Labor Resource Center >>Click here to download PDF of entire report.

In this report we examine the quality of the jobs in the United States gaming industry in order to assess the potential impact of establishing up to three destination casinos in the Commonwealth of Massachusetts. We focus our analysis on workers without a college education since nearly ninety percent of gaming workers have less than a college degree. In addition, we analyze enabling legislation in five states that have legalized gaming and compare them to the legislation proposed in Massachusetts in 2007.

Our examination of the U.S. gaming industry shows that, among workers without a college education, gaming workers in casino hotels enjoy higher pay and more generous job benefits than workers in non-gaming jobs. Gaming workers in casino hotels are more likely to receive employer-provided health insurance than non-gaming workers, especially health insurance plans in which employers pay for part or all of the health care premium. They are also more likely to be included in an employer's pension or retirement plan. Poverty among gaming casino hotel workers and their families is practically non-existent as none of these workers or their families live below, and very few live near, the poverty line.

Additionally we find that unionization contributes significantly to the high job quality in the gaming industry. In unionized casino hotels, higher pay and job benefits extend beyond gaming workers to workers such as housekeepers, dishwashers and cooks who work in the casinos' hotels and restaurants. In cities where unions represent workers at casino hotels, wages are high enough to support families, and workers enjoy employer-provided benefits such as health insurance, pensions, and career ladders. Consequently, these workers can live middle class lifestyles, owning their own homes, sending their children to college and enjoying secure retirements.

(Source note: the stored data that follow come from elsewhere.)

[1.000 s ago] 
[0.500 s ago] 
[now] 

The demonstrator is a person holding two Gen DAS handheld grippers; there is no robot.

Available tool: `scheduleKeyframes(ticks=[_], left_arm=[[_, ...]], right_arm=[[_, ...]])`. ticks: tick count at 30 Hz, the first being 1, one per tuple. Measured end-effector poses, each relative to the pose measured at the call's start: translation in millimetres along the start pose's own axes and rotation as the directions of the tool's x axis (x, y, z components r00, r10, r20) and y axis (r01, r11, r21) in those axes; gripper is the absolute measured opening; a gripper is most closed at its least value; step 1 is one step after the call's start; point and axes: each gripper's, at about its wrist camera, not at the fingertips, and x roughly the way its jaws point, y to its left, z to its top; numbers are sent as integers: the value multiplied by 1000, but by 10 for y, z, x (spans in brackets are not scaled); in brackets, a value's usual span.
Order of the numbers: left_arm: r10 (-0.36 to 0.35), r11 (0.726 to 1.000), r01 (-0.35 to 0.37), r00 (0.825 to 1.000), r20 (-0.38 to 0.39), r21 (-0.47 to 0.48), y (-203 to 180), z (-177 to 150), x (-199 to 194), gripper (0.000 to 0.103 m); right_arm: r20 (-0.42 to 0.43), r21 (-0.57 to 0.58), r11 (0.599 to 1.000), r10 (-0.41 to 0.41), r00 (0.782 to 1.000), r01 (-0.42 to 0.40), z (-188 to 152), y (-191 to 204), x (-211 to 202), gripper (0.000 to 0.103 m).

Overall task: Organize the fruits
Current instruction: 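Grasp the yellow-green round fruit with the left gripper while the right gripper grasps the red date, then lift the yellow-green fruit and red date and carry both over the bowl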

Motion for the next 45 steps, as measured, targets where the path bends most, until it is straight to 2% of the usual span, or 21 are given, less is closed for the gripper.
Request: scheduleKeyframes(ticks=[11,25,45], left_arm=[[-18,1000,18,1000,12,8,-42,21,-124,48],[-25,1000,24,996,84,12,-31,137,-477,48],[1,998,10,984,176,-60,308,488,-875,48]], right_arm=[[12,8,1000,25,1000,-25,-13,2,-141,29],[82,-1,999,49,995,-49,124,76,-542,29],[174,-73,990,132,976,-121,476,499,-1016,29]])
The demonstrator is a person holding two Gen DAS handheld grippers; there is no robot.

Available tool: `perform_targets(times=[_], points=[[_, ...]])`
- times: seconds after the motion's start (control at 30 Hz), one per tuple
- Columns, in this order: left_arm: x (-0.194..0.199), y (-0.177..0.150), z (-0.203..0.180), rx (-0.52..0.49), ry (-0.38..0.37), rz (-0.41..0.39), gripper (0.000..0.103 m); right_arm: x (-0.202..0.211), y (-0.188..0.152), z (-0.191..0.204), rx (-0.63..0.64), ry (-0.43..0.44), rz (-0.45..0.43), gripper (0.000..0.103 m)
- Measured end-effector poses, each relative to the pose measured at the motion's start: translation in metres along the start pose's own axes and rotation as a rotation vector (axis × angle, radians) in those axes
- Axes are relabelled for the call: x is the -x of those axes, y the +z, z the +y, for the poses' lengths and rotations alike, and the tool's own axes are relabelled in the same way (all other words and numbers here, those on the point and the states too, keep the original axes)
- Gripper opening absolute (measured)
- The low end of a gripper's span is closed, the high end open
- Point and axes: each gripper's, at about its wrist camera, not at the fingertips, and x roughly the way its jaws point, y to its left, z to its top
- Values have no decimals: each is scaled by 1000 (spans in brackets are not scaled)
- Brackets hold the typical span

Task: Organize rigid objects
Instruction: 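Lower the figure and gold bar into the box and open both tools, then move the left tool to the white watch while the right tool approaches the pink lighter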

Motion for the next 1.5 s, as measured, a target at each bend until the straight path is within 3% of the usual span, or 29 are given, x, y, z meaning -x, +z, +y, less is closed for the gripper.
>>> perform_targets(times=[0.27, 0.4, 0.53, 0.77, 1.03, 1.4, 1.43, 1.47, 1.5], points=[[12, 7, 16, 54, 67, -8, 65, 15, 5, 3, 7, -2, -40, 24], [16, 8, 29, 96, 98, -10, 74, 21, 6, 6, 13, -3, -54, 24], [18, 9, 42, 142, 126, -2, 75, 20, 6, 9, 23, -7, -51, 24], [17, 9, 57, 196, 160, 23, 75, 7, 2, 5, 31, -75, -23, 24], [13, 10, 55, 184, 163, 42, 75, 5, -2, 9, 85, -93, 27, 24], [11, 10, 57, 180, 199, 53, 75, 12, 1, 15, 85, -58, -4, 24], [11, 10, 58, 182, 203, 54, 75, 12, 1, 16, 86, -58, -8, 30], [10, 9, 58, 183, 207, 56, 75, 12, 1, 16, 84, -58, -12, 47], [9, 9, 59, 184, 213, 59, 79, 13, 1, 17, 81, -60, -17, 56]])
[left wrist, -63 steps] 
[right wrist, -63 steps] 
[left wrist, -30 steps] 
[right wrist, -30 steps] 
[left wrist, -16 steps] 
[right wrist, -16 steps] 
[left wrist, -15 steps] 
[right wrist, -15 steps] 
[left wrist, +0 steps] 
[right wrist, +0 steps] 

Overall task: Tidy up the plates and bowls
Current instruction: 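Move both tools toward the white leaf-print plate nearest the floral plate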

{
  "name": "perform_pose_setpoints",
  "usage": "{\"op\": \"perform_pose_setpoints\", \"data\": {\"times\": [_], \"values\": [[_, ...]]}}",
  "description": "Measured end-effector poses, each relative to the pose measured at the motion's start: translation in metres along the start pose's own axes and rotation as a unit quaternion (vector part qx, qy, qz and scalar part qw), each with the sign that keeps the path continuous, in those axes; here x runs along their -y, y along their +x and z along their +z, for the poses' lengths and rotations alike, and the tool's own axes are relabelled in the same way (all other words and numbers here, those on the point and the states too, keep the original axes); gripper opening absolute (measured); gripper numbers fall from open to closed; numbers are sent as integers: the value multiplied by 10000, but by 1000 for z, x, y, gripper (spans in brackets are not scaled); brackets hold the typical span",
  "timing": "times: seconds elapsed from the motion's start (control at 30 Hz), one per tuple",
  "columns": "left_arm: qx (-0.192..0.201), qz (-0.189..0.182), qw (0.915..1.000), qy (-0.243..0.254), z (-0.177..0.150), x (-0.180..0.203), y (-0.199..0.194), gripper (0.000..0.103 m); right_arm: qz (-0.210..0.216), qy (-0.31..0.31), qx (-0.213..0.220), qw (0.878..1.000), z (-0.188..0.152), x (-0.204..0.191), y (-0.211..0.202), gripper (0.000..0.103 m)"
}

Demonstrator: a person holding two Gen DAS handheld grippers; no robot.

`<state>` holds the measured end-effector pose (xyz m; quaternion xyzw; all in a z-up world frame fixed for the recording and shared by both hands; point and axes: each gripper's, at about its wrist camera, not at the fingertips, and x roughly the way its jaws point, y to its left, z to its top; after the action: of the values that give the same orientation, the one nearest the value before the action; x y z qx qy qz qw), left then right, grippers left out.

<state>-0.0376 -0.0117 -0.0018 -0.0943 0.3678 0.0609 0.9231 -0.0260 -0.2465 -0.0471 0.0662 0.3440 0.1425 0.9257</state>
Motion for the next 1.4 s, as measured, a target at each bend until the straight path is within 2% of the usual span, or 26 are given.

In comparing existing legislation from states with legalized gaming to enabling legislation proposed in 2007 in Massachusetts, we find significant differences in the extent to which the provisions address wages, benefits and other measures of job quality. This review shows that other states have largely ignored job quality and other workforce development issues in gaming.

In contrast, the 2007 Massachusetts proposal addressed wages, benefits, training, mentoring, childcare and a number of other areas of worker protection. The 2007 proposal was unique in its groundbreaking provisions that, if enforced, could ensure that gaming jobs would be good quality jobs for Massachusetts' workers.

Workforce development efforts in Massachusetts must include strategies to address improving the quality of entry-level jobs. Such strategies are needed since two-thirds of Massachusetts workers have a high school diploma or less. In Massachusetts, as in the United States in general, workers without college degrees often earn wages that are too low to support a family and have substantially lower rates of employer-provided health insurance and retirement benefits. Our findings show that the casino industry—particularly the unionized sector of the casino hotel industry—can provide good jobs with good wages and benefits for the parts of the workforce that are often neglected, namely those without college degrees, women, and people of color. Provisions in the proposed enabling legislation in Massachusetts that encourage unionization as well as family sustaining wages and benefits should be protected and enhanced so that more workers in the Commonwealth can provide for their families, advance in their careers, and access the child care, health care and retirement benefits that so many currently lack.